**TASK TO CARRY OUT**
Beginning with the line that holds "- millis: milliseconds", please retype each line through the end of the listing below, both ends included, and nothing more.

===== DATASET EXCERPT

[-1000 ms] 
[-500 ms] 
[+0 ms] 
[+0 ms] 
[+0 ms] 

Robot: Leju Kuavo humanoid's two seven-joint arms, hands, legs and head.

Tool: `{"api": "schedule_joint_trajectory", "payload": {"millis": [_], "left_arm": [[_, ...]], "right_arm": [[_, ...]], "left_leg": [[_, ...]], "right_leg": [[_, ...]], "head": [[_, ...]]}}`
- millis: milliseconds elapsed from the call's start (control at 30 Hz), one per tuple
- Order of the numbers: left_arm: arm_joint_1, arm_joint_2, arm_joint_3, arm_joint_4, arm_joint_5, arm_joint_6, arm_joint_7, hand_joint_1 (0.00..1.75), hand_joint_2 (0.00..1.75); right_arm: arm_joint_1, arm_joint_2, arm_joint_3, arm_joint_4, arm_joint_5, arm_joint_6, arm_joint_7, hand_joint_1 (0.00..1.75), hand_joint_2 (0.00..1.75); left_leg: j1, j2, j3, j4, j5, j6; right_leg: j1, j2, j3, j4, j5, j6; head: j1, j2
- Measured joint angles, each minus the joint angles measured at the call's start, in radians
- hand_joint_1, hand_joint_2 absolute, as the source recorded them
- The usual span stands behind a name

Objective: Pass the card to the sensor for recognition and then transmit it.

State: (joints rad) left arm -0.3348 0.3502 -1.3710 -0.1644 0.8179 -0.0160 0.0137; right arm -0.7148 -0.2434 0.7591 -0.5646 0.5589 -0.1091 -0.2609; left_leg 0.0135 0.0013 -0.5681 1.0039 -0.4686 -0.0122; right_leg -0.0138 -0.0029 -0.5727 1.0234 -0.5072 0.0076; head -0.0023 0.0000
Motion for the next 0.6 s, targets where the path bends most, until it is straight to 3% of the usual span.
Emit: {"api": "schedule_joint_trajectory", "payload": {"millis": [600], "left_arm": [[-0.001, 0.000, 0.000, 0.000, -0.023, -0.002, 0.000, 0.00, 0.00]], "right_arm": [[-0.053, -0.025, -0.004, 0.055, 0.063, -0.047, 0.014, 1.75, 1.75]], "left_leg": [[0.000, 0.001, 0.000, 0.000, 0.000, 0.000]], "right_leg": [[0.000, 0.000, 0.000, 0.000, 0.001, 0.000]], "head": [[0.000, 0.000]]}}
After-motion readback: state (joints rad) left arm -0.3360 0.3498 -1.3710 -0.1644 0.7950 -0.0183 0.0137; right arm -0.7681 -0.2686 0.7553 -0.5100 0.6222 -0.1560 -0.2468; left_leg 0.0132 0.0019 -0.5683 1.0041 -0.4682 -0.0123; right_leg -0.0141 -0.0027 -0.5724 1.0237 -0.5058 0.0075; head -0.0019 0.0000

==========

**COMPLETED TASK**
- millis: milliseconds elapsed from the call's start (control at 30 Hz), one per tuple
- Order of the numbers: left_arm: arm_joint_1, arm_joint_2, arm_joint_3, arm_joint_4, arm_joint_5, arm_joint_6, arm_joint_7, hand_joint_1 (0.00..1.75), hand_joint_2 (0.00..1.75); right_arm: arm_joint_1, arm_joint_2, arm_joint_3, arm_joint_4, arm_joint_5, arm_joint_6, arm_joint_7, hand_joint_1 (0.00..1.75), hand_joint_2 (0.00..1.75); left_leg: j1, j2, j3, j4, j5, j6; right_leg: j1, j2, j3, j4, j5, j6; head: j1, j2
- Measured joint angles, each minus the joint angles measured at the call's start, in radians
- hand_joint_1, hand_joint_2 absolute, as the source recorded them
- The usual span stands behind a name

Objective: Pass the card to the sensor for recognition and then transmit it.

State: (joints rad) left arm -0.3348 0.3502 -1.3710 -0.1644 0.8179 -0.0160 0.0137; right arm -0.7148 -0.2434 0.7591 -0.5646 0.5589 -0.1091 -0.2609; left_leg 0.0135 0.0013 -0.5681 1.0039 -0.4686 -0.0122; right_leg -0.0138 -0.0029 -0.5727 1.0234 -0.5072 0.0076; head -0.0023 0.0000
Motion for the next 0.6 s, targets where the path bends most, until it is straight to 3% of the usual span.
Emit: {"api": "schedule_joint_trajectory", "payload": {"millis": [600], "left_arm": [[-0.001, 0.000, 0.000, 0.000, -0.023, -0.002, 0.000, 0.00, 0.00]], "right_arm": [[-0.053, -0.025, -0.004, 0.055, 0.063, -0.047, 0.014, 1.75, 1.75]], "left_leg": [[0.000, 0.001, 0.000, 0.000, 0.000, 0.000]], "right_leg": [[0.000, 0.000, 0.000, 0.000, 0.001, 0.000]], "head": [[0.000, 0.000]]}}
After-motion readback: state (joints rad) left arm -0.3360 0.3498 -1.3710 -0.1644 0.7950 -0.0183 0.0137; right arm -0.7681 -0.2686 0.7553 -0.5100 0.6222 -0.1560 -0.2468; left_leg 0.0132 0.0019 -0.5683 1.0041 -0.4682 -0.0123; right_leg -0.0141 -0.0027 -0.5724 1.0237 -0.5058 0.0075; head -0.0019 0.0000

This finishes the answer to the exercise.